Binding sites of aptamers paionap-5 and -40 on PAI-1. Left panel: PAI-1 in a cartoon representation with residues important for binding of the aptamers shown as red (Arg78, Lys82, Phe116 and Arg120 recognised by both paionap-5 and -40) and yellow spheres (Lys124 recognised only by paionap-40) (14). Middle panel: Surface representation model of PAI-1 using same colour codes. Residues in blue (Lys71 and Tyr81) are unimportant for aptamer binding and were included in the branched selection-HTS analysis. Right panel: The position of the somatomedin B domain of vitronectin (green) when bound to PAI-1. The figure was prepared using PyMOL (the PyMOL Molecular Graphics System, Version 1.5.0.4 Schrödinger, LLC) and PDB ID: 1OC0.

Figure 4.

Secondary structure prediction for paionap-5 variants. (A) The predicted secondary structure for paionap-5 (SEQ ID 551), generated by RNAshapes. Grey boxes denote helical regions, constant flanking regions are underlined, and bases with at least 90% conservation are shown with black spheres. (B) Ten paionap-5 related sequences with high structural and sequence similarity based on RNAshapes predictions were aligned using LocARNA. The average secondary structure is indicated in dot-bracket notation (top).
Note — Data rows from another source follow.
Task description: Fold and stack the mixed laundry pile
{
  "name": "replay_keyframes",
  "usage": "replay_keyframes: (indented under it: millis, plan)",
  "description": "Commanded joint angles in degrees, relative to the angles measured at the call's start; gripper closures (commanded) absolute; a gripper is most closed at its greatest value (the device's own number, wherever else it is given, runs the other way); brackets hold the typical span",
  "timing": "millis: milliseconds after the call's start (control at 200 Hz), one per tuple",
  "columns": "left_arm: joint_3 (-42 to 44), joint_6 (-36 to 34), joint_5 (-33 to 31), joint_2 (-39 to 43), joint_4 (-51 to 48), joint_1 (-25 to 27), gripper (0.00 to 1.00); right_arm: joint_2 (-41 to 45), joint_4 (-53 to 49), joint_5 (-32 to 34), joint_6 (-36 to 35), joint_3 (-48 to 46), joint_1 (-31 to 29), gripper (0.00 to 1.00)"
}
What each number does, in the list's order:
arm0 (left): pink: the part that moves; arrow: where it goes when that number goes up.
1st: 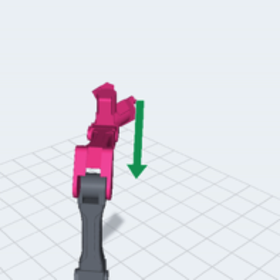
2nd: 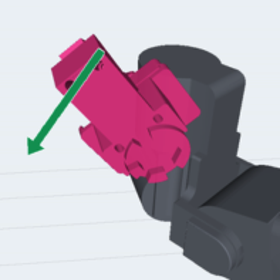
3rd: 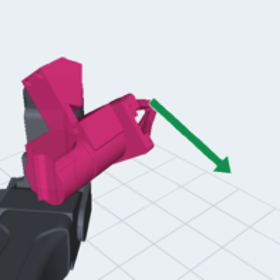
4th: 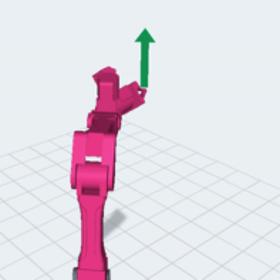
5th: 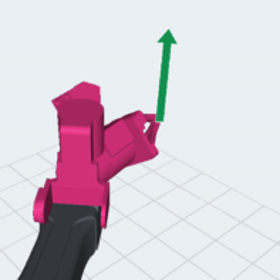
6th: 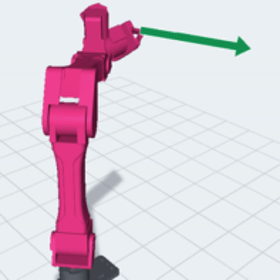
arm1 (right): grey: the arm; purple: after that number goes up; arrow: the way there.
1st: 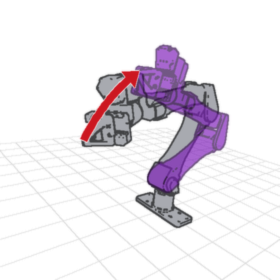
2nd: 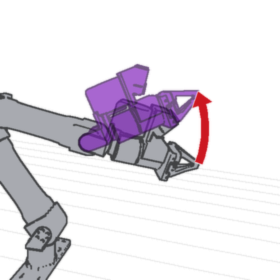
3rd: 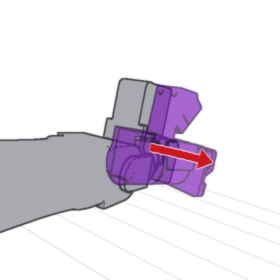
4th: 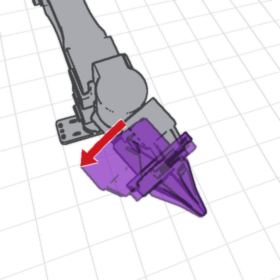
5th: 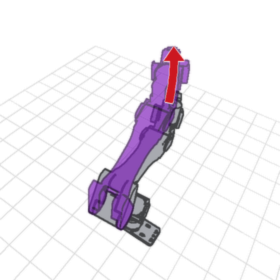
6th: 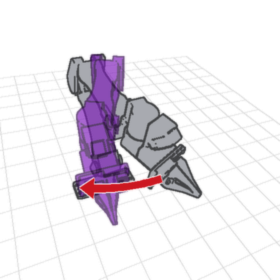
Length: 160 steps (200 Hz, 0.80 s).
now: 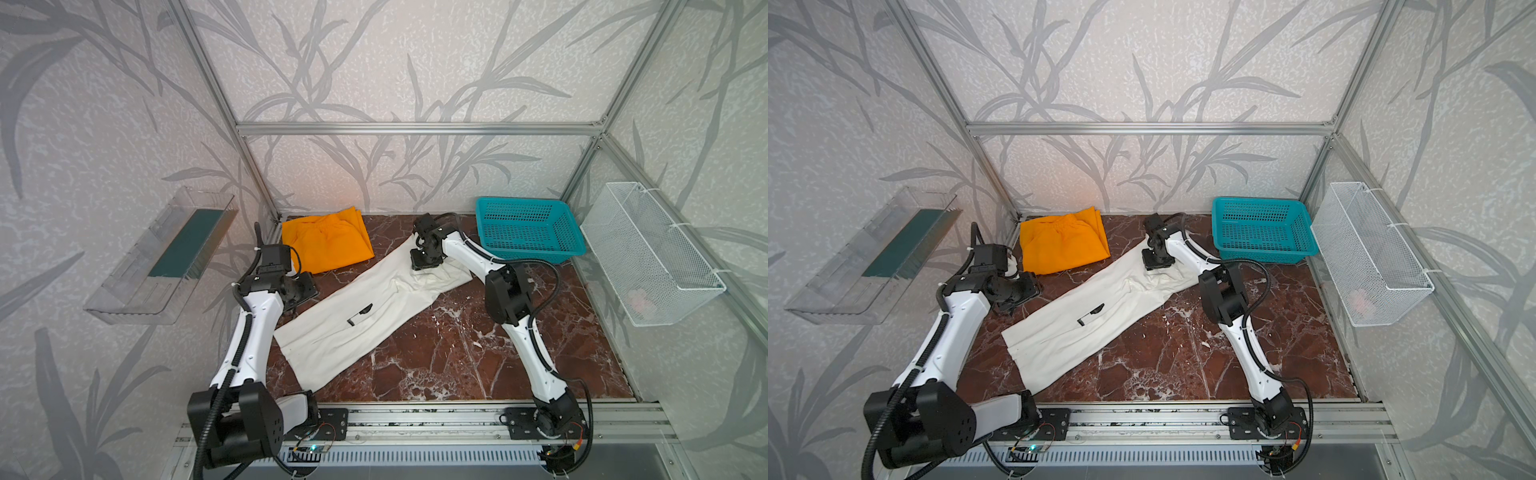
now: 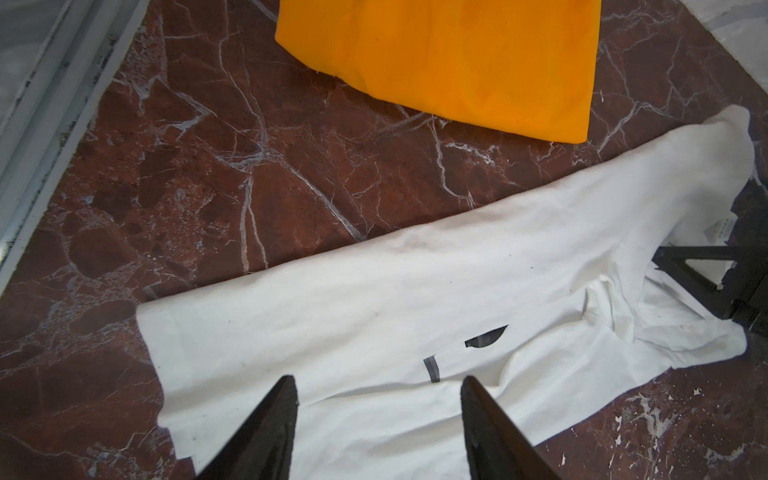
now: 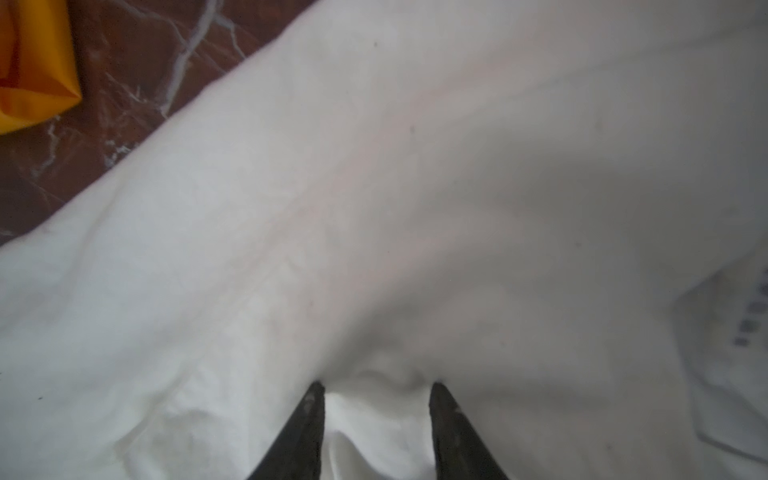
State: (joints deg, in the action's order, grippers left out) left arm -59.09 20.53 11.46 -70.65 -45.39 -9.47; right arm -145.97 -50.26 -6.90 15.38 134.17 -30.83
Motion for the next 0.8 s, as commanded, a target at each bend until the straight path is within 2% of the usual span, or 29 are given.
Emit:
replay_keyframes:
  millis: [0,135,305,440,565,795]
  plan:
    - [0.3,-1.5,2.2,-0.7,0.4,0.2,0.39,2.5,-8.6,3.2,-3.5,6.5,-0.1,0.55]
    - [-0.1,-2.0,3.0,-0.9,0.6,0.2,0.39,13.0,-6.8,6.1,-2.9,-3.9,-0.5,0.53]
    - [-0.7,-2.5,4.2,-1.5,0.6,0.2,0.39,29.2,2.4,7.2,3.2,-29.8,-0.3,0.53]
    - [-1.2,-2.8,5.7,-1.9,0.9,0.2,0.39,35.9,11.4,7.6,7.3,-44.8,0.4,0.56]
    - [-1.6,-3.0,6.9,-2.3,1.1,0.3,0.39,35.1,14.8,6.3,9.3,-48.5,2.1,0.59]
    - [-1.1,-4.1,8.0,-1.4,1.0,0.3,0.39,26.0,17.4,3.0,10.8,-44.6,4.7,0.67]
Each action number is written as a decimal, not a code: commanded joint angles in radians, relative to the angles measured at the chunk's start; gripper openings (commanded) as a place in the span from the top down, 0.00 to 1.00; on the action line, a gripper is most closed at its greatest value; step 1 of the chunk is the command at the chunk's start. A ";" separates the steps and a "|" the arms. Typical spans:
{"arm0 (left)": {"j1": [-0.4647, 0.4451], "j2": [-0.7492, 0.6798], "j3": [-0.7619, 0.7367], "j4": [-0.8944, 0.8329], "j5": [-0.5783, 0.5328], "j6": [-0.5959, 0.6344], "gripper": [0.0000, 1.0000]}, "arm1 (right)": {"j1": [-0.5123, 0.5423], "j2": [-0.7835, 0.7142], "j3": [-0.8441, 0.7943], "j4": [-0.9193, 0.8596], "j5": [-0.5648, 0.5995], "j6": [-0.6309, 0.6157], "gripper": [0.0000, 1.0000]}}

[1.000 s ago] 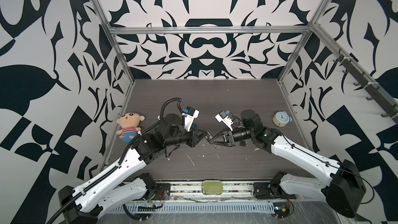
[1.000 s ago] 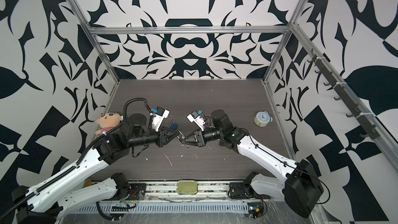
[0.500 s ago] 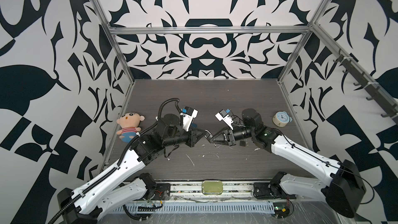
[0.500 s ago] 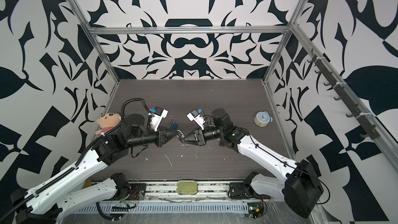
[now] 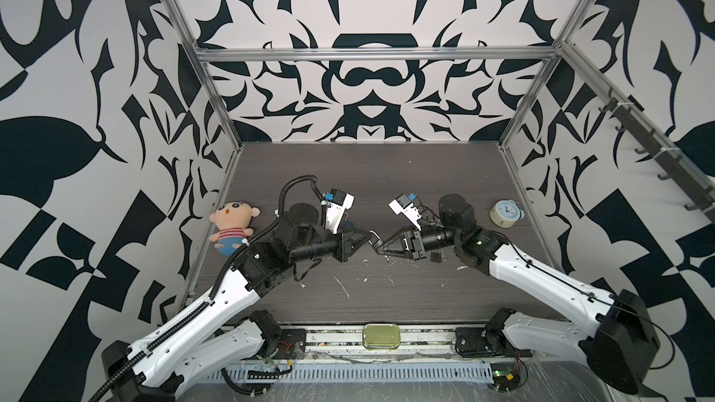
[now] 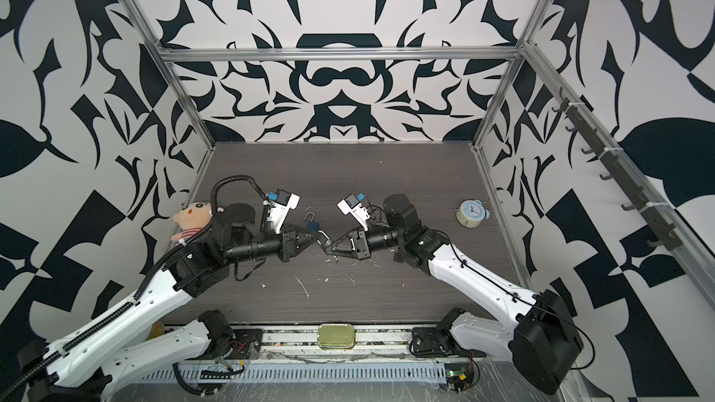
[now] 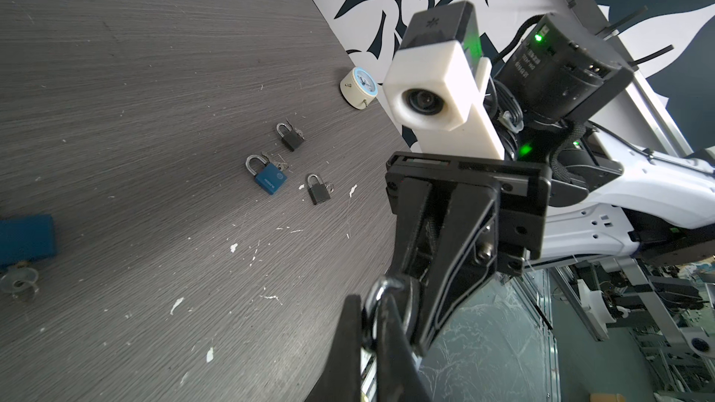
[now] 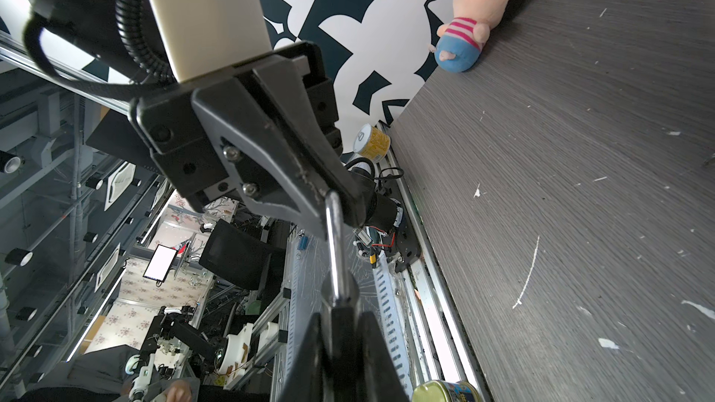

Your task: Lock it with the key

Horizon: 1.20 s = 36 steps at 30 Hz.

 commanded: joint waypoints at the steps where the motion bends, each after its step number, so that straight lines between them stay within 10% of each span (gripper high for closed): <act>1: -0.008 0.018 -0.017 -0.027 0.042 0.009 1.00 | 0.005 -0.032 0.057 0.019 0.038 -0.032 1.00; 36: -0.011 0.070 -0.141 0.058 0.223 -0.079 1.00 | -0.049 -0.034 0.045 0.259 0.085 0.140 1.00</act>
Conserved bases in the random region are indicated by an asterisk (bottom). Bases in individual sequences predicted to undergo Watson–Crick base-pairing are highlighted in grey. Most of the constant regions were omitted for clarity as these regions were invariant. Remaining constant region bases have been marked by underlining. (C) Consensus structure and regions of high sequence conservation based on the LocARNA alignment. (D and E) Consensus structures of other paionap-5 related families with the same binding site.

Figure 5.

Secondary structure prediction for paionap-40 variants. (A) Twenty sequences with structural and sequence similarities to paionap-40 (SEQ ID 53156) were aligned using LocARNA. (B) The predicted average structure for paionap-40 variants based on the LocARNA alignment. See legend to Figure 4 for details. W denotes A or U, and D denotes G or T or A.

Figure 6.

Evaluation of the PAI-1 mutant specificity of the thousand most prevalent sequences of the input RNA pool. For each single-residue alanine mutant used in the HTS-microplate assay a plot of enrichment factors for wild type (EF_wt; x-axis) versus mutant (EF_variant; y-axis) is shown. The x-axis crosses the y-axis at EF_variant = 1 and the y-axis crosses the x-axis at EF_wt = 1.

Figure 7.

Secondary structure prediction for RNA variants binding to the PAI-1:vitronectin complex. LocARNA alignment of the ten variants of SEQ ID 58088 (A) and SEQ ID 415 (B) after one round of selection for binding to the PAI-1:vitronectin complex. (C and D) The predicted secondary structures for SEQ ID 58088 and SEQ ID 415, respectively, based on the LocARNA alignment. See the legend to Figure 4 for details.